When you answer, copy every line of the listing below exactly.

┌──

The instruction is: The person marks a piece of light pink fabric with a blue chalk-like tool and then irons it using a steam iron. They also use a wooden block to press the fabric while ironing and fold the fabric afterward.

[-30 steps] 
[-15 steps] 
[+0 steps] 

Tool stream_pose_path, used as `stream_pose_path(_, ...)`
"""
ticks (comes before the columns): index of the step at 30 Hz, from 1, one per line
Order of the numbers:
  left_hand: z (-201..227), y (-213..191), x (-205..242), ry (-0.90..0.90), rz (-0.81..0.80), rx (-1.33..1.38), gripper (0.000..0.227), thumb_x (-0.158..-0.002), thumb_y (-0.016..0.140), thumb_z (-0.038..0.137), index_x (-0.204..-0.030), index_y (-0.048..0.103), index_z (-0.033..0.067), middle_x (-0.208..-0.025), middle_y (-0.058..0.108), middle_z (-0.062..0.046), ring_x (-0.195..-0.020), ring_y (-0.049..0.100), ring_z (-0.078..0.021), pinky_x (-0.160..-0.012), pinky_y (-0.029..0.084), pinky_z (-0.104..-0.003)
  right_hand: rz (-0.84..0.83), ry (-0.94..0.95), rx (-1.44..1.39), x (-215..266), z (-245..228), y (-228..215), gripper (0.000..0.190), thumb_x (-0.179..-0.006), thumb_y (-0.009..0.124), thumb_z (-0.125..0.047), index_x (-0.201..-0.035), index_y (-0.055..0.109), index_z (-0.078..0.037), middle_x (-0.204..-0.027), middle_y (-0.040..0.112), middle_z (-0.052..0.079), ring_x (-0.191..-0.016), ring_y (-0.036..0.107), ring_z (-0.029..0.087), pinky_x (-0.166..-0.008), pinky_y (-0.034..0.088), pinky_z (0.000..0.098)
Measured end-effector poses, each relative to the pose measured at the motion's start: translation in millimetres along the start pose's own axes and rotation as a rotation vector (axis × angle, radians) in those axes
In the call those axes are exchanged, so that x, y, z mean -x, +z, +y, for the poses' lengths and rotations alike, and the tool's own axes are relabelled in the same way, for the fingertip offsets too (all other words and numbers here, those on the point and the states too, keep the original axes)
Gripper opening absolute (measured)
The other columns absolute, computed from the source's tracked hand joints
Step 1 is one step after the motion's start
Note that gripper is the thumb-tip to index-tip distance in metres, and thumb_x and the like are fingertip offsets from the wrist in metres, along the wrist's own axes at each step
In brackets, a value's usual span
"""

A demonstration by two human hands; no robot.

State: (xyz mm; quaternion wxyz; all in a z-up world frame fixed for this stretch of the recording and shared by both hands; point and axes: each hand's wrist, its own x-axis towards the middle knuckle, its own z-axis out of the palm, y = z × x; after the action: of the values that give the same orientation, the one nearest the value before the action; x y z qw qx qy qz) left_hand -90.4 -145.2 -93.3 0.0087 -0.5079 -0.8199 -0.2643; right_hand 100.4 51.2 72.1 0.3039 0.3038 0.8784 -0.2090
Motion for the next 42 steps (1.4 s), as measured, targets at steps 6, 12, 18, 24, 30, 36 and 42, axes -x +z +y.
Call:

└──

Solution for this problem »
The instruction is: The person marks a piece of light pink fabric with a blue chalk-like tool and then irons it using a steam iron. They also use a wooden block to press the fabric while ironing and fold the fabric afterward.

[-30 steps] 
[-15 steps] 
[+0 steps] 

Tool stream_pose_path, used as `stream_pose_path(_, ...)`
"""
ticks (comes before the columns): index of the step at 30 Hz, from 1, one per line
Order of the numbers:
  left_hand: z (-201..227), y (-213..191), x (-205..242), ry (-0.90..0.90), rz (-0.81..0.80), rx (-1.33..1.38), gripper (0.000..0.227), thumb_x (-0.158..-0.002), thumb_y (-0.016..0.140), thumb_z (-0.038..0.137), index_x (-0.204..-0.030), index_y (-0.048..0.103), index_z (-0.033..0.067), middle_x (-0.208..-0.025), middle_y (-0.058..0.108), middle_z (-0.062..0.046), ring_x (-0.195..-0.020), ring_y (-0.049..0.100), ring_z (-0.078..0.021), pinky_x (-0.160..-0.012), pinky_y (-0.029..0.084), pinky_z (-0.104..-0.003)
  right_hand: rz (-0.84..0.83), ry (-0.94..0.95), rx (-1.44..1.39), x (-215..266), z (-245..228), y (-228..215), gripper (0.000..0.190), thumb_x (-0.179..-0.006), thumb_y (-0.009..0.124), thumb_z (-0.125..0.047), index_x (-0.201..-0.035), index_y (-0.055..0.109), index_z (-0.078..0.037), middle_x (-0.204..-0.027), middle_y (-0.040..0.112), middle_z (-0.052..0.079), ring_x (-0.191..-0.016), ring_y (-0.036..0.107), ring_z (-0.029..0.087), pinky_x (-0.166..-0.008), pinky_y (-0.034..0.088), pinky_z (0.000..0.098)
Measured end-effector poses, each relative to the pose measured at the motion's start: translation in millimetres along the start pose's own axes and rotation as a rotation vector (axis × angle, radians) in those axes
In the call those axes are exchanged, so that x, y, z mean -x, +z, +y, for the poses' lengths and rotations alike, and the tool's own axes are relabelled in the same way, for the fingertip offsets too (all other words and numbers here, those on the point and the states too, keep the original axes)
Gripper opening absolute (measured)
The other columns absolute, computed from the source's tracked hand joints
Step 1 is one step after the motion's start
Note that gripper is the thumb-tip to index-tip distance in metres, and thumb_x and the like are fingertip offsets from the wrist in metres, along the wrist's own axes at each step
In brackets, a value's usual span
"""

A demonstration by two human hands; no robot.

State: (xyz mm; quaternion wxyz; all in a z-up world frame fixed for this stretch of the recording and shared by both hands; point and axes: each hand's wrist, its own x-axis towards the middle knuckle, its own z-axis out of the palm, y = z × x; after the action: of the values that give the same orientation, the one nearest the value before the action; x y z qw qx qy qz) left_hand -90.4 -145.2 -93.3 0.0087 -0.5079 -0.8199 -0.2643; right_hand 100.4 51.2 72.1 0.3039 0.3038 0.8784 -0.2090
Motion for the next 42 steps (1.4 s), as measured, targets at steps 6, 12, 18, 24, 30, 36 and 42, axes -x +z +y.
Call:

The reply to this exercise is complete.